Suning Tesco announced that the shareholders' meeting agreed to authorize the company's management layer to sell a total of 131,647 million shares of the Alibaba Group.from
At the announcement date, the company's shares were sold for a total of 1,862.7 million US dollars, and it is estimated that the net profit will be around RMB 5,205 billion. After the sale of shares, Suning Tesco has vacated its ownership of Ali's shares, garnering net income of up to 14.1 billion yuan. At the same time, Ali has a loss of more than 9 billion.
Suning accumulated a net profit of 14.1 billion yuan
On November 14, 2017, Suning announced that it plans to reduce its ownership of Alibaba's 5.5 million shares in the next three months. On December 4 last year, the company announced that a general meeting of shareholders approved the plan, and only seven days later, Suning completed the reduction. After the above sale is complete, Suning Yunshang will still have a total of 20,824,700 shares in Alibaba Group, which constitutes 0.81% of the total shares issued by Ali.
Last year, Suning sold Ali's shares to a net profit of 3.25 billion yuan, which was a large amount for Suning. According to Suning 2017's financial report published in March this year, the company's net income for 2013, 2014, 2015 and 2016 was 372 million yuan, 861 million yuan, 873 million yuan, and 704 million yuan respectively, namely Suning selling Ali . Earnings from shares exceed the total net income of the four years of operation.

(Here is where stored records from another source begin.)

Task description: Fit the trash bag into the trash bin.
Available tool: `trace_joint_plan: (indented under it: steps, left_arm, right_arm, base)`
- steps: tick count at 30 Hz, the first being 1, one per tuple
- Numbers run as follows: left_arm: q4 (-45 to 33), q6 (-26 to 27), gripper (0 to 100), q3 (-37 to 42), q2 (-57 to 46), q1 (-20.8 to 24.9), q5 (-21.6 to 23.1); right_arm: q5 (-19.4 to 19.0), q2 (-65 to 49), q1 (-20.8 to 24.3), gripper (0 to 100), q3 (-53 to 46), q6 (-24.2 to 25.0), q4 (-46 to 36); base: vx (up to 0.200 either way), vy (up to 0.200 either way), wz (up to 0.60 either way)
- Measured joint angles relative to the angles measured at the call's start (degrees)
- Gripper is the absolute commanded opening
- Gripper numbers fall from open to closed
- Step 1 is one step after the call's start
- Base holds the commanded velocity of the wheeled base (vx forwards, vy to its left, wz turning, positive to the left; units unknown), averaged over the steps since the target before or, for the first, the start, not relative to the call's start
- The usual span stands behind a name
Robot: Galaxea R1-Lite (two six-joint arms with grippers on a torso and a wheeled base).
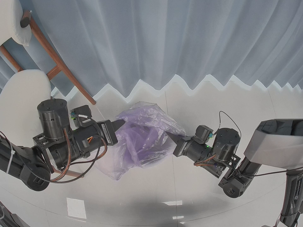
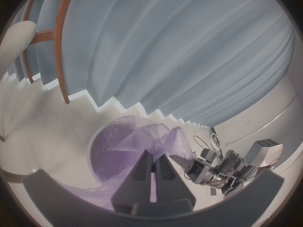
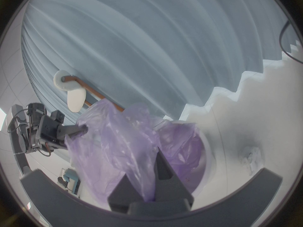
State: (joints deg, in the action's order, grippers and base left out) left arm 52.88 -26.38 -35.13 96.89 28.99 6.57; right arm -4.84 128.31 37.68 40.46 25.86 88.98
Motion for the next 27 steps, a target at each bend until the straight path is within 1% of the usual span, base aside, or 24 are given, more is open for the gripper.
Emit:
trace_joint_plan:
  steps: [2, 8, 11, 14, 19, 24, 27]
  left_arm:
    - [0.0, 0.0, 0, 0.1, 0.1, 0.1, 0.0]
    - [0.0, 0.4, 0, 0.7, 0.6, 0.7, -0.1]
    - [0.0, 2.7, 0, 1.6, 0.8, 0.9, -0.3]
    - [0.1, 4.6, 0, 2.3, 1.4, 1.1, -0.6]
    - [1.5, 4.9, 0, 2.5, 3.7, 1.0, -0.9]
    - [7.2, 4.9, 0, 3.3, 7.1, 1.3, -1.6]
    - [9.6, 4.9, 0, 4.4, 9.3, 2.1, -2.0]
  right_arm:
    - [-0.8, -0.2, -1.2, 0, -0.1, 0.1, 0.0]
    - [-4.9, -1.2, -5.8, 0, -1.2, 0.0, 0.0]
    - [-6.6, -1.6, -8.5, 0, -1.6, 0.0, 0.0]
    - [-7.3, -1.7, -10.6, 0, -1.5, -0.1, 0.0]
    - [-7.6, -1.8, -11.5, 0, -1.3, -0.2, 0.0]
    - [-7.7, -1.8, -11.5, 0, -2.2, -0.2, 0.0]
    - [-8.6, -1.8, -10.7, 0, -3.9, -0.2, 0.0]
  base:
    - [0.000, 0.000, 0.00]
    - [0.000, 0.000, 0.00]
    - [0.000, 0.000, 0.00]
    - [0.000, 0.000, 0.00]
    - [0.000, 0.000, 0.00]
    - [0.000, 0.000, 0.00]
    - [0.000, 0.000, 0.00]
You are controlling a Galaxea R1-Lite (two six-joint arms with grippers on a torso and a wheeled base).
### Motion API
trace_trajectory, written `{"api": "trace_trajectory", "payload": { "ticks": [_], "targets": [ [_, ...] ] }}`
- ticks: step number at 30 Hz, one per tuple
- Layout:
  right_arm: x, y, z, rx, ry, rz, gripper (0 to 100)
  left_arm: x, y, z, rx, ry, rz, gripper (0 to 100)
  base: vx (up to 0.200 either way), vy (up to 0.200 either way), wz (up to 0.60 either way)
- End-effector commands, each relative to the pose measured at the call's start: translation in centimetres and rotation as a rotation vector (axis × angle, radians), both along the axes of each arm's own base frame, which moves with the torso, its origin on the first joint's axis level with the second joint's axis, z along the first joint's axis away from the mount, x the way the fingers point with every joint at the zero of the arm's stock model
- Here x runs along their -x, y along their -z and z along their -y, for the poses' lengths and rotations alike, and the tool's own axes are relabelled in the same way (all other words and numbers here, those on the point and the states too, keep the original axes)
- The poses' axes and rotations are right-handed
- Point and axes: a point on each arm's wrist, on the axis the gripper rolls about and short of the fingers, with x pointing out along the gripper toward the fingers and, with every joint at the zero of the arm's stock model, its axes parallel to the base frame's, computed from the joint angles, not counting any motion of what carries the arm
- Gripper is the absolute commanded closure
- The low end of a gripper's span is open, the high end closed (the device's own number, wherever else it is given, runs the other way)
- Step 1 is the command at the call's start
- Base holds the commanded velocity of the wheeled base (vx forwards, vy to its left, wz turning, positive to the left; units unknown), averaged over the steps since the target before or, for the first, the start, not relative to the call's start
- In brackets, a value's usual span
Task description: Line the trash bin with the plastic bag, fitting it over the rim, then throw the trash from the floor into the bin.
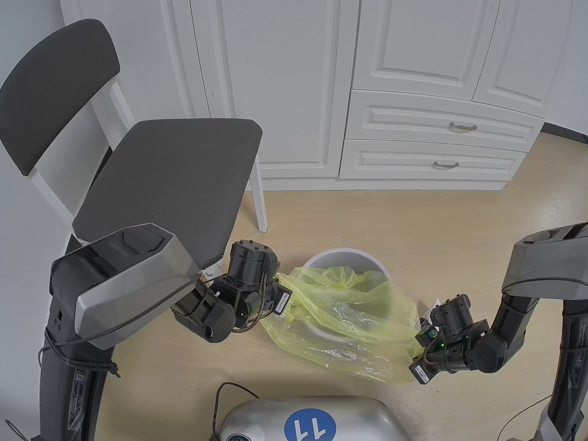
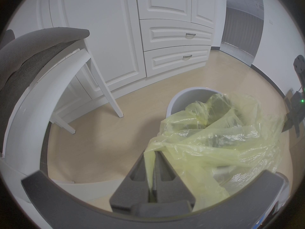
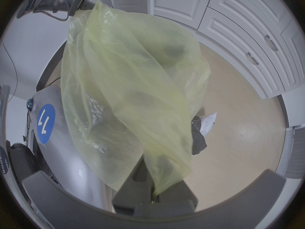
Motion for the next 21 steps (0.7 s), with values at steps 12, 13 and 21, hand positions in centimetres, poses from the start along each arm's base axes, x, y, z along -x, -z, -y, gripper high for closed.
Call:
{"api": "trace_trajectory", "payload": {
  "ticks": [12,13,21],
  "targets": [
    [0.3,0.3,-0.7,0.003,-0.005,0.035,100,-1.0,-0.8,1.1,0.027,0.014,0.047,100,0.000,0.000,0.00],
    [0.3,0.6,-0.7,0.005,-0.004,0.029,100,-1.2,-0.4,1.2,0.017,0.019,0.047,100,0.000,0.000,0.00],
    [0.1,0.8,-0.7,-0.002,0.010,0.030,100,-1.8,0.0,0.2,-0.009,0.004,0.048,100,0.000,0.000,0.00]
  ]
}}
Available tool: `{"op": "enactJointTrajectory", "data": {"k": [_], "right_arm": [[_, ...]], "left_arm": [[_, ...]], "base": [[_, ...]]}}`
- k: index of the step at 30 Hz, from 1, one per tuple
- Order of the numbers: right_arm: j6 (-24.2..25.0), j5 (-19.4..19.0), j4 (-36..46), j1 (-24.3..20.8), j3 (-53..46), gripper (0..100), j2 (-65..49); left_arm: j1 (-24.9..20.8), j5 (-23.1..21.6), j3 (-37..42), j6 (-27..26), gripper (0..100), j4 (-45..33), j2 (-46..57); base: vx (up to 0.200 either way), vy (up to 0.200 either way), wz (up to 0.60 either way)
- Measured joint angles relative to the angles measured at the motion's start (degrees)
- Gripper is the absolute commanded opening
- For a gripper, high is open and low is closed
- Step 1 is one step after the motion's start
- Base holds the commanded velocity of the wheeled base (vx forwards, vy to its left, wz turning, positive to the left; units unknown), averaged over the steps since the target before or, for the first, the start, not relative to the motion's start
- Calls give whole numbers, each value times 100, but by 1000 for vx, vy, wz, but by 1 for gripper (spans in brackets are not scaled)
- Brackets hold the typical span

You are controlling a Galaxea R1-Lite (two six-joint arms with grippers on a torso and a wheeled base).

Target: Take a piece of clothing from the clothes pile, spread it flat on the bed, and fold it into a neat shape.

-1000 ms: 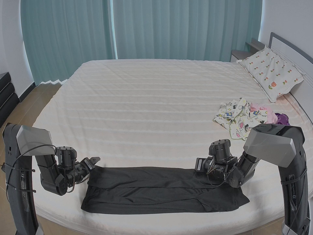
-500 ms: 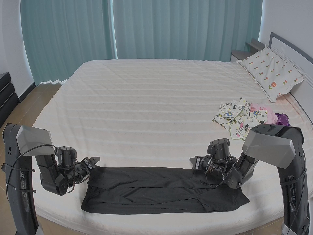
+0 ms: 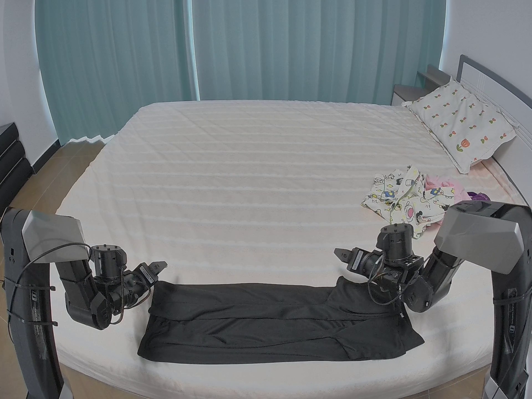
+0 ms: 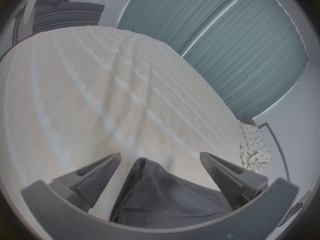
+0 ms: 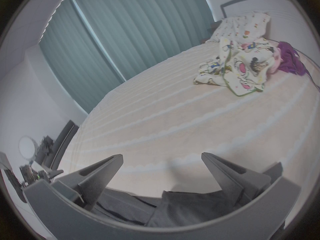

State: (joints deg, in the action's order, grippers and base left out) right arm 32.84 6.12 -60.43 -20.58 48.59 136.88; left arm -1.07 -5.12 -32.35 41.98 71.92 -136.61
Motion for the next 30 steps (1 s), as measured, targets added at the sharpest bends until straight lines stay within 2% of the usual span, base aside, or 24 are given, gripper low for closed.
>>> {"op": "enactJointTrajectory", "data": {"k": [4,8,12,20,21,30], "right_arm": [[471,-18,-6,167,-500,100,-250],[1031,-40,-26,396,-916,100,-411],[1468,-44,-77,560,-1301,100,-514],[1669,-133,-758,846,-1847,100,-568],[1675,-163,-789,857,-1891,100,-557],[1692,-232,-866,912,-2046,100,-499]], "left_arm": [[4,-104,-24,11,100,-2,80],[-2,-500,-39,6,100,-20,124],[-13,-662,33,-140,100,-57,141],[-88,-673,179,-550,100,-84,100],[-110,-662,188,-594,0,-82,83],[-182,-508,190,-666,0,-79,-49]], "base": [[0,0,0],[0,0,0],[0,0,0],[0,0,0],[0,0,0],[0,0,0]]}}
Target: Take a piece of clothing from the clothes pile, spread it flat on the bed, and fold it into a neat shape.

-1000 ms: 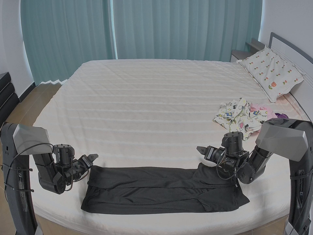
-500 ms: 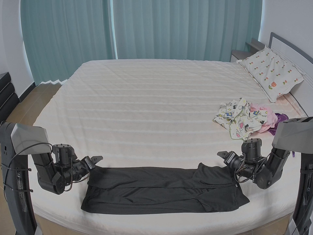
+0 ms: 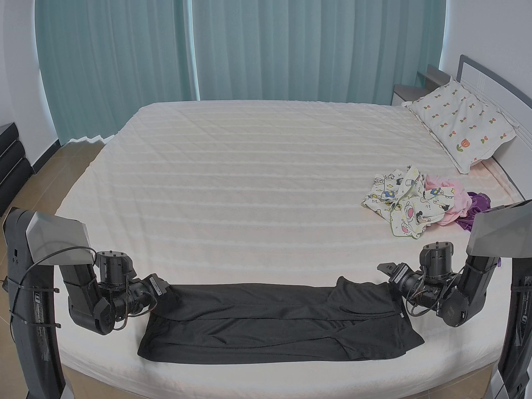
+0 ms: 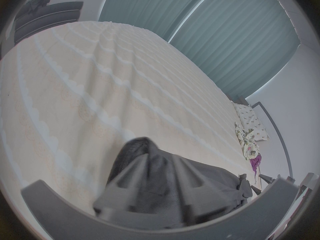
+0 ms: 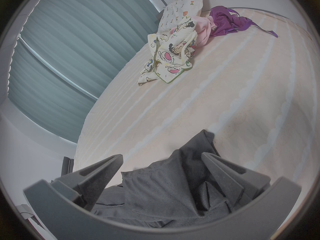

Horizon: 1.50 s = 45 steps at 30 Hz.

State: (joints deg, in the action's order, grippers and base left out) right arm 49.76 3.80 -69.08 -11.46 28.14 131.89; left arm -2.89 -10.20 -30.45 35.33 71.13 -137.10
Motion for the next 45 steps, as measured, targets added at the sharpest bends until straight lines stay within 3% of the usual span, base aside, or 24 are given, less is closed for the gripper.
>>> {"op": "enactJointTrajectory", "data": {"k": [11,35,36,45], "right_arm": [[-37,5,-301,297,-206,100,6],[-22,-1,-308,297,-258,100,28],[-22,-1,-306,297,-258,100,28],[-11,-13,-306,291,-256,100,30]], "left_arm": [[138,547,-151,332,0,50,-78],[212,564,-332,354,0,57,-240],[215,564,-332,351,100,57,-243],[227,556,-278,340,100,71,-244]], "base": [[0,0,0],[0,0,0],[0,0,0],[0,0,0]]}}
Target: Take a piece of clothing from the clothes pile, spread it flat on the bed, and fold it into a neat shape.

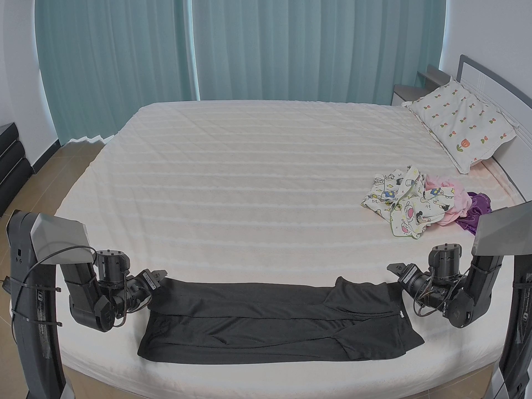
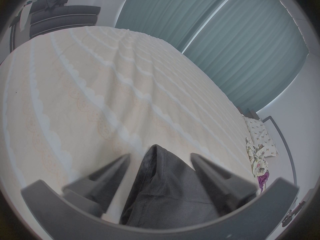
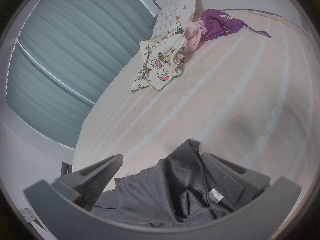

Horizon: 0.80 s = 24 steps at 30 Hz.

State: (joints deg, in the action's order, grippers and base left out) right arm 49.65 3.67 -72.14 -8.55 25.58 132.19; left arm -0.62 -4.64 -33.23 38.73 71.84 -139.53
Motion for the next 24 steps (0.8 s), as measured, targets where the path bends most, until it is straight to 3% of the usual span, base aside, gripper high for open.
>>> {"op": "enactJointTrajectory", "data": {"k": [9,19,24], "right_arm": [[0,0,-15,-18,-72,100,-2],[0,0,-22,-51,-118,100,-24],[7,0,-26,-112,-157,100,-33]], "left_arm": [[156,2,366,-413,100,-46,285],[0,5,1303,-663,100,-401,1285],[-28,-246,1723,-778,100,-201,1341]], "base": [[0,0,0],[0,0,0],[0,0,0]]}}
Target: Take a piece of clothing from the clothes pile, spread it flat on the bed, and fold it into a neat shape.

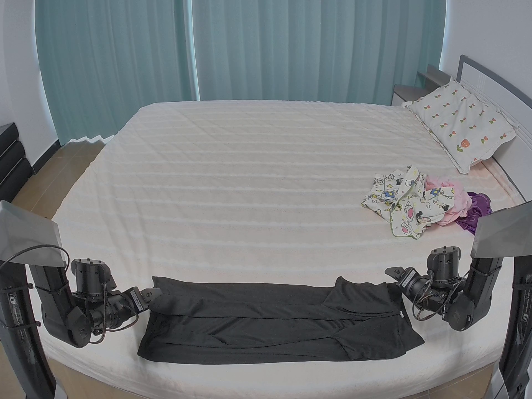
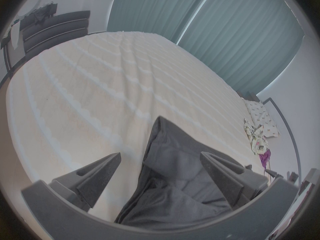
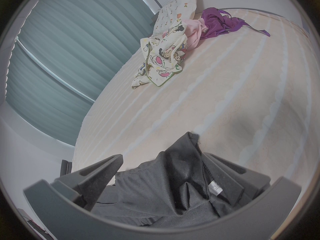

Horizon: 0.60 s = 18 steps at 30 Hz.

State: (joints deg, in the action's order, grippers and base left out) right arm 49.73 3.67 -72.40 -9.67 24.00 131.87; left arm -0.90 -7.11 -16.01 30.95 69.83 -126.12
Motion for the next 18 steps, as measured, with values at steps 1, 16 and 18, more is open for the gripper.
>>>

On July 7, Suning Tesco announced that it would improve its mid-year performance estimate of 2018. Estimated net income attributable to shareholders of listed companies was RMB 596,223,700 – RMB 606,223,700, an increase of 1945.39% -1979.70% compared to the same period the previous year.
Reason for performance correction: Alibaba Group company shares are sold for sale. The total size of shares sold is not expected to exceed 7.66 million shares, accounting for only 0.30% of Alibaba Group's shares, and specific sales arrangements are carried out in accordance with investment agreements. As of May 31, 2018, the company completed the sale of shares through the New York Stock Exchange, the company received a total of around 1.504 billion US dollars in the selling price of the stock. The transaction is expected to reach a net profit of around RMB 5,601 billion (calculated based on the exchange rate of the RMB against the US dollar on the date of sale of shares).
This time, Suning Tesco cleared its ownership of Ali's shares, and collected net income of up to 14.1 billion yuan.
Ali Buy Suning Equity continues to lose money
According to public information, in August 2015, Suning and Alibaba worked together strategically, Alibaba's subsidiary subscribed to Suning's non-public share offerings, and the share ownership ratio was 19.99% of the total shares after non-public offerings, at the same time, Suning passes through the entire region. The subsidiary invests strategically in Alibaba's newly issued shares, holding 1.04%.
At that time, Ali became Suning's second largest shareholder, holding second share after Zhang Jindong, where Taobao spent 28.233 billion yuan.
The price of non-public offerings from Suning Yunshang was 15.17 yuan / share, and Taobao subscribed to 1.861 billion shares. However, this investment was in a loss, with losses of more than 6 billion yuan. As of December 31, 2018, the closing price of Suning Tesco was 9.85 yuan, and Ali's loss was more than 9 billion.